§ **YOUR GOAL**
Lines from the line with "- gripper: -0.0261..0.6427" to the line with "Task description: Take" in the entries below, and only those, must be output exactly, with both ends included.
_ _ _
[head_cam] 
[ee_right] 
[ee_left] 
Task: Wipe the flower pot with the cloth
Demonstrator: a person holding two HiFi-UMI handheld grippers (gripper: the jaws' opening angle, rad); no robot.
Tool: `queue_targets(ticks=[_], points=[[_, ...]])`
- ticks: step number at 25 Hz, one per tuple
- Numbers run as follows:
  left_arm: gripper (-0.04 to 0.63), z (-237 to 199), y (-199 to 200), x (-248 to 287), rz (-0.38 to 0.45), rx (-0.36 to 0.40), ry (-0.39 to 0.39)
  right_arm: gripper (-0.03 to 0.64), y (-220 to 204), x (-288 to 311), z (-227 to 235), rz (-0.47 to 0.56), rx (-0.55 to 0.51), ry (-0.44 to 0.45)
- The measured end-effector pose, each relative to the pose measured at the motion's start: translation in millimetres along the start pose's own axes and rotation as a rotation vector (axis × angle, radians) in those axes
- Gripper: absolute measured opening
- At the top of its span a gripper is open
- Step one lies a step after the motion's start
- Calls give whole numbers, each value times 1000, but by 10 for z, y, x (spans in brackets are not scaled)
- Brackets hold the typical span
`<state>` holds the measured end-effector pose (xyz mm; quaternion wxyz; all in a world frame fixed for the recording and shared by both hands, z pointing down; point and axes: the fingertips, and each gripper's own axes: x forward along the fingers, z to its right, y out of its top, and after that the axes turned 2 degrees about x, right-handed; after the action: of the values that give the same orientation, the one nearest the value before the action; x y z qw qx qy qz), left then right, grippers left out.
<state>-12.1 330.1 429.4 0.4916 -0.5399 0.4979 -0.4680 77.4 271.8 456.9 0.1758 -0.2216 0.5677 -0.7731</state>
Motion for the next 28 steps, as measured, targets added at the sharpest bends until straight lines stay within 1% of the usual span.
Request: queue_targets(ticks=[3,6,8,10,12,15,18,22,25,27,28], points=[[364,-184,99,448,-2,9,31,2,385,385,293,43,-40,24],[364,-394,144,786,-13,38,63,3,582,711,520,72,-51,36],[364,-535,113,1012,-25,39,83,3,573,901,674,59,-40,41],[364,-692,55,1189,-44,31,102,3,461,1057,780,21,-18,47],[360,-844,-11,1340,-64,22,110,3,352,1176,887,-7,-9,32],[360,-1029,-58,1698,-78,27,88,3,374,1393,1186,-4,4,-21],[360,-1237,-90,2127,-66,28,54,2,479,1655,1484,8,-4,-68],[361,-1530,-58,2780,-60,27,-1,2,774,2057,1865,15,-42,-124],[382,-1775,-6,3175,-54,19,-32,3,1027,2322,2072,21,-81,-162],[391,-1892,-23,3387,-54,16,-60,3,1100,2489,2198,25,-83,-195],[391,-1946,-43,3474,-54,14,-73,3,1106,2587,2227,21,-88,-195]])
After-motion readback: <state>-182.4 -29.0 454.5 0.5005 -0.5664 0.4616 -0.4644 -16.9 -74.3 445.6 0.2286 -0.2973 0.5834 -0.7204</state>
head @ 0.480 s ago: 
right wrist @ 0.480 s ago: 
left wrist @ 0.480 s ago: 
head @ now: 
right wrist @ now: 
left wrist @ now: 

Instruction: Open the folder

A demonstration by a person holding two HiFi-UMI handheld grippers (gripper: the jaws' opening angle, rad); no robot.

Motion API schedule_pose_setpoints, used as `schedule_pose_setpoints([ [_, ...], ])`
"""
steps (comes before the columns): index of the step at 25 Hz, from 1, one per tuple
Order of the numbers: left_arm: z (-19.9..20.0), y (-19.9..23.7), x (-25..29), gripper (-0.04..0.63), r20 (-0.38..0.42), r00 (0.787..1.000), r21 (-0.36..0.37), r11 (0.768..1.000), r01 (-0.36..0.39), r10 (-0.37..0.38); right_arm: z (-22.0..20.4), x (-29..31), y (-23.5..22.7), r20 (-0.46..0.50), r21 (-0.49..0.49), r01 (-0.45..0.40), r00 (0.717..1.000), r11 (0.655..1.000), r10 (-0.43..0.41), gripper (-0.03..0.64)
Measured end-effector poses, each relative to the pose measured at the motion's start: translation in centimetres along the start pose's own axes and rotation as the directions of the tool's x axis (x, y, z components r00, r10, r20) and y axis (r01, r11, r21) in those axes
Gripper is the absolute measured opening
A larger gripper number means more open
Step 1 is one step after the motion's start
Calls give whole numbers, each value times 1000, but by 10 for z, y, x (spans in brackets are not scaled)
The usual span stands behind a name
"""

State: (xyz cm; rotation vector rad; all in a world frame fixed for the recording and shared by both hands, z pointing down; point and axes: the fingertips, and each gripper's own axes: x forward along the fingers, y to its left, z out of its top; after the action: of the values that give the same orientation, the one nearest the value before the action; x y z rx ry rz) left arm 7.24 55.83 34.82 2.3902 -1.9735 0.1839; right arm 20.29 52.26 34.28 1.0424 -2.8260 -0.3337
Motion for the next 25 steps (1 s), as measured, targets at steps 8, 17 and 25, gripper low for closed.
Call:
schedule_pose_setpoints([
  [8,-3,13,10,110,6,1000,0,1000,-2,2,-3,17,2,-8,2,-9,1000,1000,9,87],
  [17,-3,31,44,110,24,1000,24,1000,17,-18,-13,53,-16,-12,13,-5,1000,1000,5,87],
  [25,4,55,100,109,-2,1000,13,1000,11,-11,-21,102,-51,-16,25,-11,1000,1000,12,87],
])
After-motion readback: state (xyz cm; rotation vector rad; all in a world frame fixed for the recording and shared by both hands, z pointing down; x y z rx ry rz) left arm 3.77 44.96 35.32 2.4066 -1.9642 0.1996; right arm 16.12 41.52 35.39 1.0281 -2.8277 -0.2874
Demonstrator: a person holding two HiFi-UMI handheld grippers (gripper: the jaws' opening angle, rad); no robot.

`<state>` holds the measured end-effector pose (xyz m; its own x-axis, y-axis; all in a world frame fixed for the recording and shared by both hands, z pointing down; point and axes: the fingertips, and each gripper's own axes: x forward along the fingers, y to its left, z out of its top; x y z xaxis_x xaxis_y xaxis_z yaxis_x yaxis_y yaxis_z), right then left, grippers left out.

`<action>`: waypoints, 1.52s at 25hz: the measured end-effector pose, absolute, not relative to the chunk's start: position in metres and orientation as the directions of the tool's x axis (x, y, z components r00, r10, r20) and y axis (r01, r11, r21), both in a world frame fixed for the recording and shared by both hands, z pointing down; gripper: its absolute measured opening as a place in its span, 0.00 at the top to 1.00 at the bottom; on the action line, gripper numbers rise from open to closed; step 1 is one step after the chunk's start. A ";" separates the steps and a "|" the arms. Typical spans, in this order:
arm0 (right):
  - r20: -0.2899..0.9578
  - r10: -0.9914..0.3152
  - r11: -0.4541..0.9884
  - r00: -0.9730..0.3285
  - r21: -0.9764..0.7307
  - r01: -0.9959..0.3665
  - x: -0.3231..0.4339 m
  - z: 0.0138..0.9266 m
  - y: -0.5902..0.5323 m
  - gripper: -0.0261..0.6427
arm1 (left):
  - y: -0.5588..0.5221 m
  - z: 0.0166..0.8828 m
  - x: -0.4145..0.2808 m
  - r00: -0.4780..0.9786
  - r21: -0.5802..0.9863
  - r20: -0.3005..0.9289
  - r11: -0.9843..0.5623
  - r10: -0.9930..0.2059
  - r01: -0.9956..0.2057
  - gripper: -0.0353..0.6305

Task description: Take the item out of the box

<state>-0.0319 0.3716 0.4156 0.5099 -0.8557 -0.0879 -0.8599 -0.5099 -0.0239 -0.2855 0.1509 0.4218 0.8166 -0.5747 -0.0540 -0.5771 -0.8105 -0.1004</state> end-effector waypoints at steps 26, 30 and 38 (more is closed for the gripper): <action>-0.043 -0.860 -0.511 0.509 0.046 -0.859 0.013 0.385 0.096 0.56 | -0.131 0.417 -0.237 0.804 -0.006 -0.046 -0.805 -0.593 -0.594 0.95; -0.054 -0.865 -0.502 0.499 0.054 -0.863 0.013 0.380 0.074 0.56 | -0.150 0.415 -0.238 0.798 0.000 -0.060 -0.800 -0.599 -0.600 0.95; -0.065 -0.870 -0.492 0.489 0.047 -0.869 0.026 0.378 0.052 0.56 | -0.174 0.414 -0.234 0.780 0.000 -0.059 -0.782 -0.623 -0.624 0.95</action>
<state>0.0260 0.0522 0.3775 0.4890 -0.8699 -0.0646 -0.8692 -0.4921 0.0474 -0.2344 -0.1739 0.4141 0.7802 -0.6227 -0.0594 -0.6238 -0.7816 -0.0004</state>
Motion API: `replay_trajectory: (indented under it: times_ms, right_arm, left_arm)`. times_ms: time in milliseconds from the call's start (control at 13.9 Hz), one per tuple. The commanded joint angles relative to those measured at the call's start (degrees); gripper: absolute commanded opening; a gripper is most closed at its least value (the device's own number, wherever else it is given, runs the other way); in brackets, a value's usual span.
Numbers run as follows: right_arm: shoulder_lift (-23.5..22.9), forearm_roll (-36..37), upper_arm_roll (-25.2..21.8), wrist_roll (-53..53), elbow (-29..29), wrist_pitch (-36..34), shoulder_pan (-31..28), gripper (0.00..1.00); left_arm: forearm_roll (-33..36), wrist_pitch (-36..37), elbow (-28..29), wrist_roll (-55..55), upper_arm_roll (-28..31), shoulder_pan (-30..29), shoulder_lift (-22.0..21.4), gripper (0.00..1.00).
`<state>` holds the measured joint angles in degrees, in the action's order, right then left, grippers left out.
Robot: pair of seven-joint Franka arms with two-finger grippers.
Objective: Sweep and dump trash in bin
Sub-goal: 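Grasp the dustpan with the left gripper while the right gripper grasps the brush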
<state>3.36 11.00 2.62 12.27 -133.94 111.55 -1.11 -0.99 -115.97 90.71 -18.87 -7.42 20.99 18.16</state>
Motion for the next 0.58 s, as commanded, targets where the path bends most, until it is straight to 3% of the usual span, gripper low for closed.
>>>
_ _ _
§ **ANSWER SPACE**
  - gripper: -0.0261..0.6427
arm1 (left):
  - y: -0.5588..0.5221 m
  - z: 0.0166..0.8828 m
  - x: -0.4145..0.2808 m
  - r00: -0.4780..0.9786
  - r21: -0.5802..0.9863
  - r20: -0.3005..0.9289
  - r11: -0.9843..0.5623
  - r10: -0.9930..0.2059
  - r01: -0.9956..0.2057
  - gripper: -0.0353..0.6305

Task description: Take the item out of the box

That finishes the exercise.